Massively Parallel Ionization of Extended Atomic Systems

Massively parallel ionization of many atoms in a cluster or biomolecule is identified as a new phenomenon of light-matter interaction which becomes feasible through short and intense FEL pulses. Almost simultaneously emitted from the illuminated target the photo-electrons can have such a high density that they interact substantially even after photoionization. This interaction results in a characteristic electron spectrum which can be interpreted as a convolution of a mean-field electron dynamics and binary electron-electron collisions.
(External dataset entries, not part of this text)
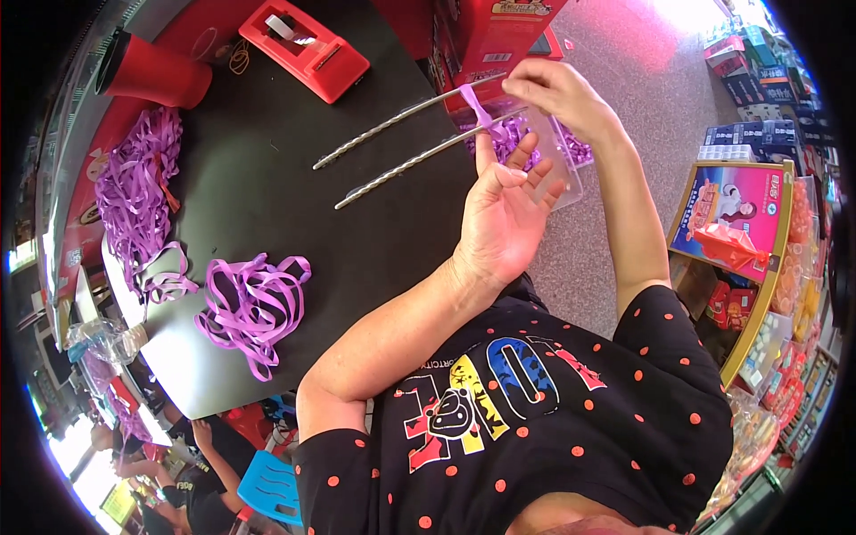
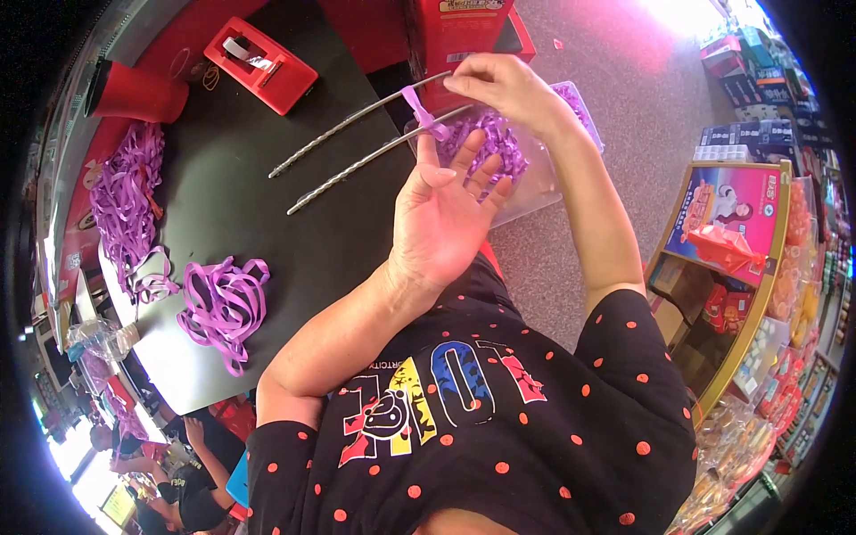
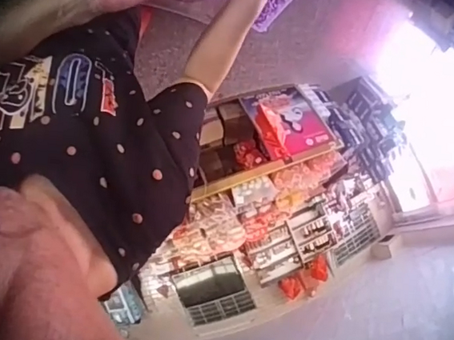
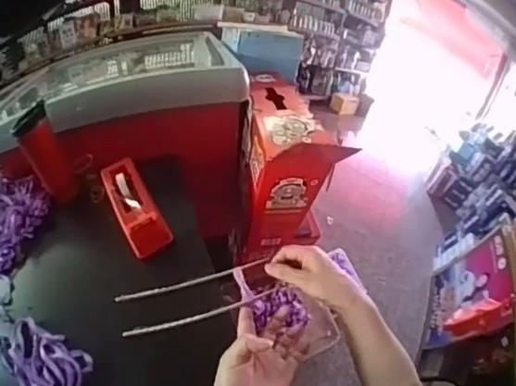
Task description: Tying purple ribbons onto a metal jig to create loops or bows.
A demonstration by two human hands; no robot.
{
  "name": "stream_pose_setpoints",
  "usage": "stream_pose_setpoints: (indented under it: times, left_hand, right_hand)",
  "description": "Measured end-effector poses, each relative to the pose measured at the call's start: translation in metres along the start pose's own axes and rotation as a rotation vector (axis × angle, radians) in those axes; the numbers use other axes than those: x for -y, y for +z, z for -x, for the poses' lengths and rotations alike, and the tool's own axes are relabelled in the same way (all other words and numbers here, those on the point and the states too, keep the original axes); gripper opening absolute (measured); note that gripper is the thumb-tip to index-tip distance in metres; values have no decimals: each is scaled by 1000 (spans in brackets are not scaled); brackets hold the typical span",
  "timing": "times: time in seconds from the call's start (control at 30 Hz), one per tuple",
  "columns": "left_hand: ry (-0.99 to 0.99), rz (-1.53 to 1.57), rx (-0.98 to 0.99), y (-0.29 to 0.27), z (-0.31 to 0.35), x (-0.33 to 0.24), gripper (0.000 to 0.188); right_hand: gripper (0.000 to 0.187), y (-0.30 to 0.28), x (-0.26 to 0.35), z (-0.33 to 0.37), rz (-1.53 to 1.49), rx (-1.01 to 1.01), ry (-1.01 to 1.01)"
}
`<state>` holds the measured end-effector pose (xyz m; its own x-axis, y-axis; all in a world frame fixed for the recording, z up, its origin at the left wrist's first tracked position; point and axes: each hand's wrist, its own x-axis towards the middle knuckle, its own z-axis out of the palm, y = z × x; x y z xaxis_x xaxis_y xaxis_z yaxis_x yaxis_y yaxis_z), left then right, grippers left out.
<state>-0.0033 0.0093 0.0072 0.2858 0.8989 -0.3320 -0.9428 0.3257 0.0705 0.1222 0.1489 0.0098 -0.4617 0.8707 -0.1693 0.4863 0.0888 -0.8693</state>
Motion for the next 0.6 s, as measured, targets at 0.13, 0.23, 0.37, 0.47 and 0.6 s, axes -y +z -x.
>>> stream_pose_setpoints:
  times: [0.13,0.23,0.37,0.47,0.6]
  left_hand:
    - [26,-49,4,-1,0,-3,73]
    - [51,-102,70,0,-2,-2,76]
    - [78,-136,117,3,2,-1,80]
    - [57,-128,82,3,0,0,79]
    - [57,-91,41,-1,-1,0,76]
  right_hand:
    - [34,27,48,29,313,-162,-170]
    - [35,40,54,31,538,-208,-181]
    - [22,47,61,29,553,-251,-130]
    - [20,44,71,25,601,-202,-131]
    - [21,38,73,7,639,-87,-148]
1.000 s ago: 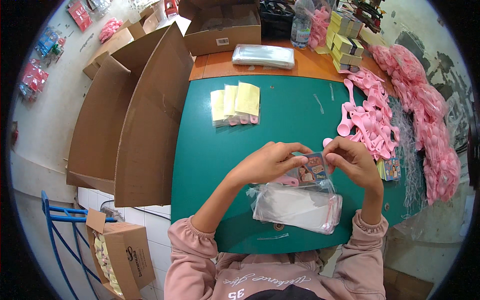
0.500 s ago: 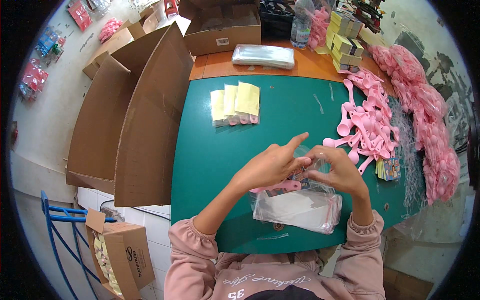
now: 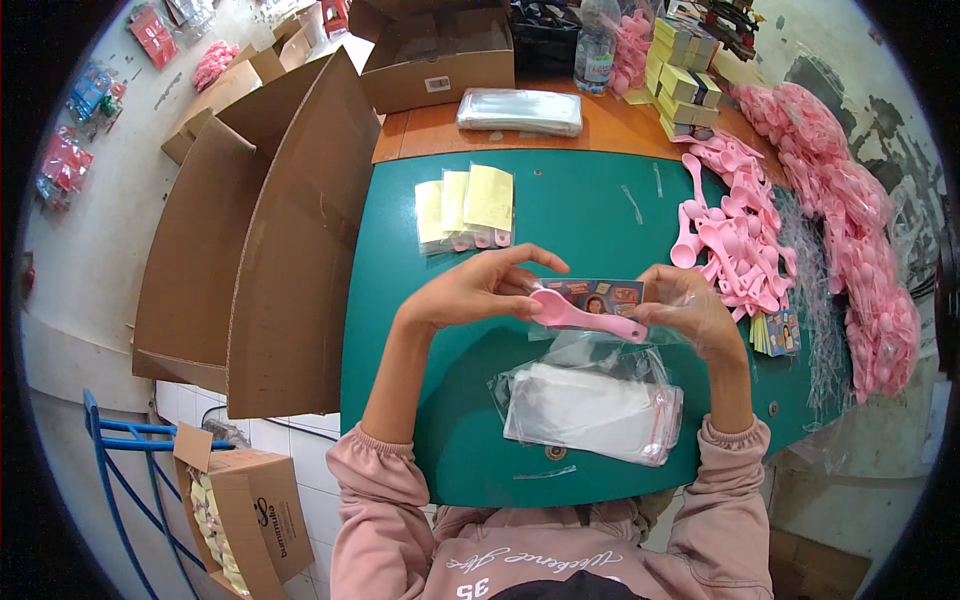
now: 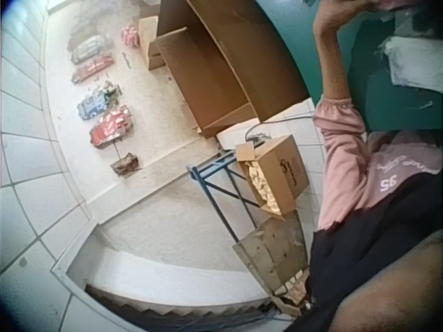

We demonstrate that this universal spectrum can be obtained analytically by summing synthetic two-body Coulomb collision events. Moreover, we propose an experiment with hydrogen clusters to observe massively parallel ionization.

Figure 1

Sketch of $N$-fold photoionization of atoms in a cluster of radius $R$, leading to an ionic back ground potential (blue) with total charge $N$ and depth $V_0=3N/2R$ cf. Eq. (1).

Figure 2

Photo-electron spectrum for sudden massively parallel ionization. (a) ${\mathrm{Ar}}_{147}$ with icosahedral geometry. Two thirds of the atoms lose an electron from the $3p$ level with an excess energy of $E^{*}=0.4\mathrm{keV}$. (b) Coulomb complex with $N=100$ and an excess energy of ${\epsilon }^{*}=2$. The dashed lines represent the analytical mean-field result from Eq. (3). The full widths at half maximum of both distributions, denoted by $\Delta E$ and $\Delta \epsilon$ respectively, are indicated by the thick gray arrows.

Figure 3

(a) Final electron spectra for $N={10}^2$ electrons propagated with $W_{\mathrm{short}}$ (blue, solid) and $W_{\mathrm{long}}$ (red, dashed) potential. (b) Final spectrum from propagation with Coulomb potential (green, solid) and convolution of Yukawa and anti-Yukawa spectra (black, dashed) according to Eq. (5). Dotted vertical lines indicate the excess energy ${\epsilon }^{*}=2$.

Figure 4

Photo-electron spectra for propagated Coulomb complex (solid green/gray line) and BIS approximation (dashed black) according to Eq. (6) for $N=10$ (upper row), ${10}^2$ (middle) and ${10}^3$ (lower) on a linear (left column) and a logarithmic (right) scale, respectively. The gray arrows indicate the theoretical value of $\Delta \epsilon =3/4$ according to Eq. (4) for the full width at half maximum of the mean-field distribution shown by thin solid lines.

Figure 5

Photo-electron spectrum from a 2 nm ${\mathrm{H}}_2$ cluster exposed to a pulse with 75 eV photon energy, corresponding to $E^{*}=60\mathrm{eV}$ (dotted vertical line). The pulse had an intensity of $2.5\times {10}^{16}\mathrm{W}/{\mathrm{cm}}^2$ and a duration of 500 as. The inset shows the same spectrum on logarithmic scale.